▶ **Dataset excerpts**:
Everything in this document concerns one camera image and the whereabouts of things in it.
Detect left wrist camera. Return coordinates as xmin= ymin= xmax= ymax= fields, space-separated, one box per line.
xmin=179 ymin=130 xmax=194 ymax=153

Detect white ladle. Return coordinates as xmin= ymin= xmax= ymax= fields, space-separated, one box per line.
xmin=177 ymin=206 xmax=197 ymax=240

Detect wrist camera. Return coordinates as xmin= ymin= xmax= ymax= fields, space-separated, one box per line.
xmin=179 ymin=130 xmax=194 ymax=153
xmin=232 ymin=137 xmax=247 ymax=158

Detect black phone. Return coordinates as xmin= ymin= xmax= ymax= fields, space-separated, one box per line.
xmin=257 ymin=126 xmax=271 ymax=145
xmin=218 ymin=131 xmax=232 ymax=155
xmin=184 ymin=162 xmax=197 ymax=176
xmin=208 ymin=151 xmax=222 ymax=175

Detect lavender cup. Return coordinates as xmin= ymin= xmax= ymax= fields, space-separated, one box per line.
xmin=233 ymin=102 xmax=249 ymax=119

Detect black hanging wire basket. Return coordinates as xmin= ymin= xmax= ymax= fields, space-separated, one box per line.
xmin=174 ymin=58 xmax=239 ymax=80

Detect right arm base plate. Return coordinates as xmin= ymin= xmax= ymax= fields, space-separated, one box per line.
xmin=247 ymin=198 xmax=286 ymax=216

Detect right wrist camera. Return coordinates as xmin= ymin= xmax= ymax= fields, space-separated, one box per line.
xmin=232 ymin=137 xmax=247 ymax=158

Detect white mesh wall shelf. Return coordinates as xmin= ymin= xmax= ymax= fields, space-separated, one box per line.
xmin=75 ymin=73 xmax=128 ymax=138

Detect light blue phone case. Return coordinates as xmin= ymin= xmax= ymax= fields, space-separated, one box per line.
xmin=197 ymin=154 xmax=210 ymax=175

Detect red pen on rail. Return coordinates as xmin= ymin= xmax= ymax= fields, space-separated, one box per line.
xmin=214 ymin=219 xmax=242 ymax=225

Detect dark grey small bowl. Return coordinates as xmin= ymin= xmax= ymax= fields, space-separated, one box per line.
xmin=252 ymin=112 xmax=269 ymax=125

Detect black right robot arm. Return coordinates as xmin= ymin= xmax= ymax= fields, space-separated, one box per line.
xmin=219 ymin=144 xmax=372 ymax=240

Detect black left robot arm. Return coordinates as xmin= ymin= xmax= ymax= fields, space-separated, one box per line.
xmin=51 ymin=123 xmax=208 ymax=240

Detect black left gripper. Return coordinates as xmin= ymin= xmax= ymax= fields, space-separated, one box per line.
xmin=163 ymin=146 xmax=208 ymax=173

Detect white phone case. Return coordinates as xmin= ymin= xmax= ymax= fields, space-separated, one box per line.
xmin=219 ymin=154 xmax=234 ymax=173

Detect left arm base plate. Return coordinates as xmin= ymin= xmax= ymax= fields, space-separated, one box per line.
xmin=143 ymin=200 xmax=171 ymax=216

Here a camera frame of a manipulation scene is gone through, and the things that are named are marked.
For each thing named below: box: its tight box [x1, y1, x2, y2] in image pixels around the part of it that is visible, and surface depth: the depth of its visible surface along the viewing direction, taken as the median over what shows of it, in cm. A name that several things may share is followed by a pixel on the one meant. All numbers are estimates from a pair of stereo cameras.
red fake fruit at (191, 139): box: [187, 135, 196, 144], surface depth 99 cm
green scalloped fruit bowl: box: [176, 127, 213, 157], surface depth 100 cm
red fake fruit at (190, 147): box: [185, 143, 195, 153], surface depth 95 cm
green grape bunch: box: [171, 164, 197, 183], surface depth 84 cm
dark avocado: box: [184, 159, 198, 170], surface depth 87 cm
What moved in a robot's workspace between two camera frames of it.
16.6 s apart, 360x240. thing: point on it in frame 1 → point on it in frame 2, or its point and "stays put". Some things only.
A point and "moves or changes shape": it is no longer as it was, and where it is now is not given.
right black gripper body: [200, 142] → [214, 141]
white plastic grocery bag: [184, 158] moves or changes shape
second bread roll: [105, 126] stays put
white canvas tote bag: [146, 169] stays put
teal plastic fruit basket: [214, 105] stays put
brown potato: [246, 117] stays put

▶ **WORK TASK**: All of the data needs to be reproduced exactly, with no line missing.

▶ **FINISHED EXERCISE**:
Everything in this document concerns one camera image and the whereabouts of things in it.
Detect left wrist camera. Return coordinates as xmin= ymin= xmax= ymax= fields, space-separated, one box per line.
xmin=179 ymin=130 xmax=194 ymax=153

Detect white ladle. Return coordinates as xmin= ymin= xmax= ymax= fields, space-separated, one box per line.
xmin=177 ymin=206 xmax=197 ymax=240

Detect wrist camera. Return coordinates as xmin= ymin= xmax= ymax= fields, space-separated, one box per line.
xmin=179 ymin=130 xmax=194 ymax=153
xmin=232 ymin=137 xmax=247 ymax=158

Detect black phone. Return coordinates as xmin= ymin= xmax= ymax= fields, space-separated, one box per line.
xmin=257 ymin=126 xmax=271 ymax=145
xmin=218 ymin=131 xmax=232 ymax=155
xmin=184 ymin=162 xmax=197 ymax=176
xmin=208 ymin=151 xmax=222 ymax=175

Detect lavender cup. Return coordinates as xmin= ymin= xmax= ymax= fields, space-separated, one box per line.
xmin=233 ymin=102 xmax=249 ymax=119

Detect black hanging wire basket. Return coordinates as xmin= ymin= xmax= ymax= fields, space-separated, one box per line.
xmin=174 ymin=58 xmax=239 ymax=80

Detect right arm base plate. Return coordinates as xmin= ymin= xmax= ymax= fields, space-separated, one box per line.
xmin=247 ymin=198 xmax=286 ymax=216

Detect right wrist camera. Return coordinates as xmin= ymin= xmax= ymax= fields, space-separated, one box per line.
xmin=232 ymin=137 xmax=247 ymax=158

Detect white mesh wall shelf. Return coordinates as xmin= ymin= xmax= ymax= fields, space-separated, one box per line.
xmin=75 ymin=73 xmax=128 ymax=138

Detect light blue phone case. Return coordinates as xmin= ymin= xmax= ymax= fields, space-separated, one box per line.
xmin=197 ymin=154 xmax=210 ymax=175

Detect red pen on rail. Return coordinates as xmin= ymin= xmax= ymax= fields, space-separated, one box per line.
xmin=214 ymin=219 xmax=242 ymax=225

Detect dark grey small bowl. Return coordinates as xmin= ymin= xmax= ymax= fields, space-separated, one box per line.
xmin=252 ymin=112 xmax=269 ymax=125

Detect black right robot arm. Return coordinates as xmin= ymin= xmax= ymax= fields, space-separated, one box per line.
xmin=219 ymin=144 xmax=372 ymax=240

Detect black left robot arm. Return coordinates as xmin= ymin= xmax= ymax= fields, space-separated, one box per line.
xmin=51 ymin=123 xmax=208 ymax=240

Detect black left gripper. Return coordinates as xmin= ymin= xmax= ymax= fields, space-separated, one box per line.
xmin=163 ymin=146 xmax=208 ymax=173

Detect white phone case. Return coordinates as xmin= ymin= xmax= ymax= fields, space-separated, one box per line.
xmin=219 ymin=154 xmax=234 ymax=173

Detect left arm base plate. Return coordinates as xmin= ymin= xmax= ymax= fields, space-separated, one box per line.
xmin=143 ymin=200 xmax=171 ymax=216

Here a camera frame of a manipulation scene is gone through, and the things that are named are marked.
For each thing named below: box: its tight box [x1, y1, x2, y2] in image pixels around the part of it that is visible, and surface depth: the depth of its visible surface along the viewing direction, taken as the median over what shows of it, in cm. A name that several things may share is followed by a pixel on the one meant. All numbers are estimates from a pair of stereo cameras.
red fake fruit at (191, 139): box: [187, 135, 196, 144], surface depth 99 cm
green scalloped fruit bowl: box: [176, 127, 213, 157], surface depth 100 cm
red fake fruit at (190, 147): box: [185, 143, 195, 153], surface depth 95 cm
green grape bunch: box: [171, 164, 197, 183], surface depth 84 cm
dark avocado: box: [184, 159, 198, 170], surface depth 87 cm
What moved in a robot's workspace between two camera frames of it.
16.6 s apart, 360x240. thing: point on it in frame 1 → point on it in frame 2, or its point and "stays put". Some things only.
A point and "moves or changes shape": it is no longer as it was, and where it is now is not given.
right black gripper body: [200, 142] → [214, 141]
white plastic grocery bag: [184, 158] moves or changes shape
second bread roll: [105, 126] stays put
white canvas tote bag: [146, 169] stays put
teal plastic fruit basket: [214, 105] stays put
brown potato: [246, 117] stays put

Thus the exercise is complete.